Urea-formaldehyde foam insulation (UFFI) commercialisation dates to the 1930s as a synthetic insulation with thermal conductivity of 0.0343 to 0.0373 W/m⋅K, equating to U values for 50 mm thickness of between 0.686 W/m^{2}K and 0.746 W/m^{2}K or R-values between 1.46 m^{2}K/W and 1.34 m^{2}K/W (0.26 °F⋅ft^{2}⋅h/BTU and 0.24 °F⋅ft^{2}⋅h/BTU for 1.97-inch thickness).
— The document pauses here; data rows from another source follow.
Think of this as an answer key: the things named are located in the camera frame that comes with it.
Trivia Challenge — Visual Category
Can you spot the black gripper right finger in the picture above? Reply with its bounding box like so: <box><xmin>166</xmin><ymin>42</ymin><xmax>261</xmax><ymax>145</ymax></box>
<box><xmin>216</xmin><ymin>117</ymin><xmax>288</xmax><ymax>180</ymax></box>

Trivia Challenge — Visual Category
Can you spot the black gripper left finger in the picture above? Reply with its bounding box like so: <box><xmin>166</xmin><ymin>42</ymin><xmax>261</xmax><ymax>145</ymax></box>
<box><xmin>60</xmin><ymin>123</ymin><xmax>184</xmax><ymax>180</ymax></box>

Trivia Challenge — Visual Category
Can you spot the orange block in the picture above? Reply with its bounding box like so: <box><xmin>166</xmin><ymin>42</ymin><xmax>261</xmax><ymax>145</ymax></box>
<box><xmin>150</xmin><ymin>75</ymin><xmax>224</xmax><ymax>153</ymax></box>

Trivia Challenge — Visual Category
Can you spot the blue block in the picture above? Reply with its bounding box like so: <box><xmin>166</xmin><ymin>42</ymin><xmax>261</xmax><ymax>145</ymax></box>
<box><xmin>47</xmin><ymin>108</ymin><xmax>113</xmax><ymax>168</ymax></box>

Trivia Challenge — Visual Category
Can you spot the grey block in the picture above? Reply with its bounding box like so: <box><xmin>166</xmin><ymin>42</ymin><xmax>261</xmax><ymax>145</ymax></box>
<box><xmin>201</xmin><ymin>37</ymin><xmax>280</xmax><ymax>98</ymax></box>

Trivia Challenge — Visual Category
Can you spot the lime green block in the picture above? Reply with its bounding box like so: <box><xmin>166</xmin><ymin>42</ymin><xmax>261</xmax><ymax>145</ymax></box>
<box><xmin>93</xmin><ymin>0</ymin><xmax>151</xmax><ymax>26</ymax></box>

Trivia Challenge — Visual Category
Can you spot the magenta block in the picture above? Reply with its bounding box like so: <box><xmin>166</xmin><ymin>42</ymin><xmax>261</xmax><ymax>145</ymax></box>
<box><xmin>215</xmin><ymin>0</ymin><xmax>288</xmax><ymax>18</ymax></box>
UFFI is a foam with similar consistency to shaving cream, that is easily injected or pumped into voids. It is normally made on site using a pump set and hose with a mixing gun to mix the foaming agent, resin, and compressed air. The fully expanded foam is pumped into areas in need of insulation. It becomes firm within minutes, but cures within a week. UFFI is generally found in homes built or retrofitted from the 1930s to the 1970s, often in basements, wall cavities, crawl spaces and attics. Visually, it looks like oozing liquid that has been hardened. Over time, it tends to vary in shades of butterscotch, but new UFFI is a light yellow colour. Early forms of UFFI tended to shrink significantly. Modern UF insulation with updated catalysts and foaming technology have reduced shrinkage to minimal levels (between 2 and 4%). The foam dries with a dull matte colour with no shine. When cured, it often has a dry and crumbly texture.

===Niche===
Other uses include decorative laminates, textiles, paper, foundry sand molds, wrinkle-resistant fabrics, cotton blends, rayon, corduroy, etc. It is also used as wood glue. In the wood industry, it is utilized as a thermosetting adhesive to bond wood to create plywood and particleboard. UF was commonly used when producing electrical appliances casing (e.g. desk lamps). Foams have been used as artificial snow in movies. Urea-formaldehyde is widely used in agriculture as a slow-release fertilizer, which release small amounts of the active ingredient over time. UF and related amino resins are used include in automobile tires to improve the bonding of rubber, in paper for improving tear strength, and in molding electrical devices, jar caps, etc.

== Formaldehyde emissions ==
Emissions from UF-based fertilizer application have been found to temporarily increase localized atmospheric formaldehyde concentration Application of UF fertilizers in greenhouses has been found to cause significantly higher air formaldehyde concentrations within the building.

Environmental conditions, such as temperature and humidity, can impact the levels of formaldehyde released from urea-formaldehyde products. Exposure to higher humidity and higher temperatures can both significantly increase the amount of formaldehyde emissions from UF products, such as wood-based panel boards.

Due to concerns of free formaldehyde emissions and environmental pollution from urea-formaldehyde products, there have been effective efforts to lower the formaldehyde content in UF resins. A lower molar ratio of formaldehyde decreases the emission of free formaldehyde from UF products. There is a significant decrease in formaldehyde emissions from UF-based particleboard from F/U molar ratio of 2.0 to 1.0. The German standard for UF resins require the F/U molar ratio to be below 1.2. The U.S. NPA standard is an F/U molar ratio below 1.3.

==Health concerns==
Health concerns led to banning of UFFI in the U.S. state of Massachusetts, and Connecticut in 1981. In 1982, the U.S. Consumer Product Safety Commission banned UFFI nationwide, but this ban was reversed in 1983. UFFI was banned in Canada in 1980, which remains in effect.